■ **What you will do**:
Keep every line in which "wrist" occurs and drop the rest of the data.

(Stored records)

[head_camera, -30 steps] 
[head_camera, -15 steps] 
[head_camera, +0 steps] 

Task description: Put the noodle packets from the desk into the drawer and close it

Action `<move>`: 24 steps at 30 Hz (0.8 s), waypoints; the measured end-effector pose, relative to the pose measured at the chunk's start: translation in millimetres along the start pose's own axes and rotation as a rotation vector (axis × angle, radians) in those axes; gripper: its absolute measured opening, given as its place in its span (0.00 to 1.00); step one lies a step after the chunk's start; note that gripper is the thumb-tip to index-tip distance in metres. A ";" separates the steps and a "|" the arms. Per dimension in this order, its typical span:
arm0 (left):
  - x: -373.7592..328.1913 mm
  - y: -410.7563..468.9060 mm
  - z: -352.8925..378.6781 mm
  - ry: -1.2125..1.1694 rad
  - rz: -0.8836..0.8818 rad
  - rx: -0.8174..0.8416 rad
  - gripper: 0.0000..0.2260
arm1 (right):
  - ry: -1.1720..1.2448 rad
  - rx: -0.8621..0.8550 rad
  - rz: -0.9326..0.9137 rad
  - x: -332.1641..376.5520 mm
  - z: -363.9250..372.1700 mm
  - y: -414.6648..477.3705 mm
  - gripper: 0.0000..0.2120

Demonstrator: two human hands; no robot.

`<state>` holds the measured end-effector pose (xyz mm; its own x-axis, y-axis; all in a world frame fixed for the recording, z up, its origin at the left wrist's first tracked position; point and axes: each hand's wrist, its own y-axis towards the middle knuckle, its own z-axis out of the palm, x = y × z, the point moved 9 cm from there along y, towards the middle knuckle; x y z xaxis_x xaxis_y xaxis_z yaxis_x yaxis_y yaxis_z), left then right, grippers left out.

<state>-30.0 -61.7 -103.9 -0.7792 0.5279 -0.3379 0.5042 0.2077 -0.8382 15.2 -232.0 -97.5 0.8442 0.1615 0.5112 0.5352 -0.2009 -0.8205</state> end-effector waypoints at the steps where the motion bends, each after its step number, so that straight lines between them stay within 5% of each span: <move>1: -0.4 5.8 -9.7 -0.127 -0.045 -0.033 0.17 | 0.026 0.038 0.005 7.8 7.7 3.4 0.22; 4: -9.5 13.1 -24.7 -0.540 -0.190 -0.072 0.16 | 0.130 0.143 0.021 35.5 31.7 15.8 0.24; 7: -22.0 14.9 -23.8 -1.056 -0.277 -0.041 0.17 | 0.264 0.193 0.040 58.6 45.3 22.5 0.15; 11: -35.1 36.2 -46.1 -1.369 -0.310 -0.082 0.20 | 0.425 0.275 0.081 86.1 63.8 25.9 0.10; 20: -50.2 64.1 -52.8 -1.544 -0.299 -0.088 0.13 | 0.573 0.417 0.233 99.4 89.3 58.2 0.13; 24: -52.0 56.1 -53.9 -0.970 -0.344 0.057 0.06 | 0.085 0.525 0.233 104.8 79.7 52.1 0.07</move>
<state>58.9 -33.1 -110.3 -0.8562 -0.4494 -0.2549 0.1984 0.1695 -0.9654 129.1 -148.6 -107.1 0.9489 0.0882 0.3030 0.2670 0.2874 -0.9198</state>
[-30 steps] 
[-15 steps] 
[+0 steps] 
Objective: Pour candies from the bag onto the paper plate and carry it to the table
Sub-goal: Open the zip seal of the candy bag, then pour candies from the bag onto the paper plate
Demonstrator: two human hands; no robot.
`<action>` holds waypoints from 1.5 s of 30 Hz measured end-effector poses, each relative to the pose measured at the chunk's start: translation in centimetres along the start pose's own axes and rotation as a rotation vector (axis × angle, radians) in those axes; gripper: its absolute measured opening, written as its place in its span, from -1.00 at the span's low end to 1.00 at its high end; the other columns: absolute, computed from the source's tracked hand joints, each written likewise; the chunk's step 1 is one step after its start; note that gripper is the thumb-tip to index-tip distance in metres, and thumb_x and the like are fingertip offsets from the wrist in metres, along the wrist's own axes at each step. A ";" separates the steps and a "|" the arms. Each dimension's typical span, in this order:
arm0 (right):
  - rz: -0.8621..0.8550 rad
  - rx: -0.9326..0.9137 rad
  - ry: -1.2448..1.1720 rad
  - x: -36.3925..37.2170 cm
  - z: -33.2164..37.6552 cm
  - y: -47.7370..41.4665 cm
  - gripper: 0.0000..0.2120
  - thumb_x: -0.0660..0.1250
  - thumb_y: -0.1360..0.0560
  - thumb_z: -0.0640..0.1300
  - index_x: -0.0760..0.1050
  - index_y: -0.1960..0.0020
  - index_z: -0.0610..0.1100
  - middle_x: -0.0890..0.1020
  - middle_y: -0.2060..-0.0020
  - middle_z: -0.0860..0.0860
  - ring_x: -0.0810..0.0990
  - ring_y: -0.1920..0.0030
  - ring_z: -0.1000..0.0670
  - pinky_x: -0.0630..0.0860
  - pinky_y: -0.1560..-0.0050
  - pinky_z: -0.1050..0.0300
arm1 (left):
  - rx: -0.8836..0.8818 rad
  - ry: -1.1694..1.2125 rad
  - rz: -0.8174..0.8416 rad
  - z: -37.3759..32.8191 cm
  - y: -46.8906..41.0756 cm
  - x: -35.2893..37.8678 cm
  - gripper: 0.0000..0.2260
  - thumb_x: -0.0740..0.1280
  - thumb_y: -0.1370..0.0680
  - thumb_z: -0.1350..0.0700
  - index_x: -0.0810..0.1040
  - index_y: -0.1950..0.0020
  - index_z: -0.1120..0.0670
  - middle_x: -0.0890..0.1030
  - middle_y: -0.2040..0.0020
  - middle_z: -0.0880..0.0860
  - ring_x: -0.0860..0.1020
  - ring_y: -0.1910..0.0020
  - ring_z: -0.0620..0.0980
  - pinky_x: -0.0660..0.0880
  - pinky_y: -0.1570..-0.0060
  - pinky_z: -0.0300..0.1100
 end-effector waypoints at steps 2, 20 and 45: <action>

■ **Expected answer**:
`<state>` holds the measured end-effector pose (xyz mm; its own x-axis, y-axis; all in a world frame fixed for the recording, z up, its origin at the left wrist's first tracked position; point and axes: each hand's wrist, its own y-axis towards the middle knuckle, its own z-axis out of the palm, x = y × z, the point moved 9 cm from there along y, towards the middle knuckle; x y z xaxis_x xaxis_y xaxis_z yaxis_x yaxis_y yaxis_z), left then right, grippers left out.
`<action>` holds waypoints from 1.5 s of 30 Hz measured end-effector poses, each relative to the pose measured at the chunk's start: translation in centimetres along the start pose's own axes and rotation as a rotation vector (axis × angle, radians) in those axes; gripper: its absolute measured opening, written as its place in its span, from -1.00 at the span's low end to 1.00 at its high end; the other columns: absolute, computed from the source's tracked hand joints, each written likewise; the chunk's step 1 is one step after its start; note that gripper is the thumb-tip to index-tip distance in metres, and thumb_x and the like are fingertip offsets from the wrist in metres, along the wrist's own axes at each step. A ";" separates the steps and a "|" the arms. Each dimension's typical span, in this order:

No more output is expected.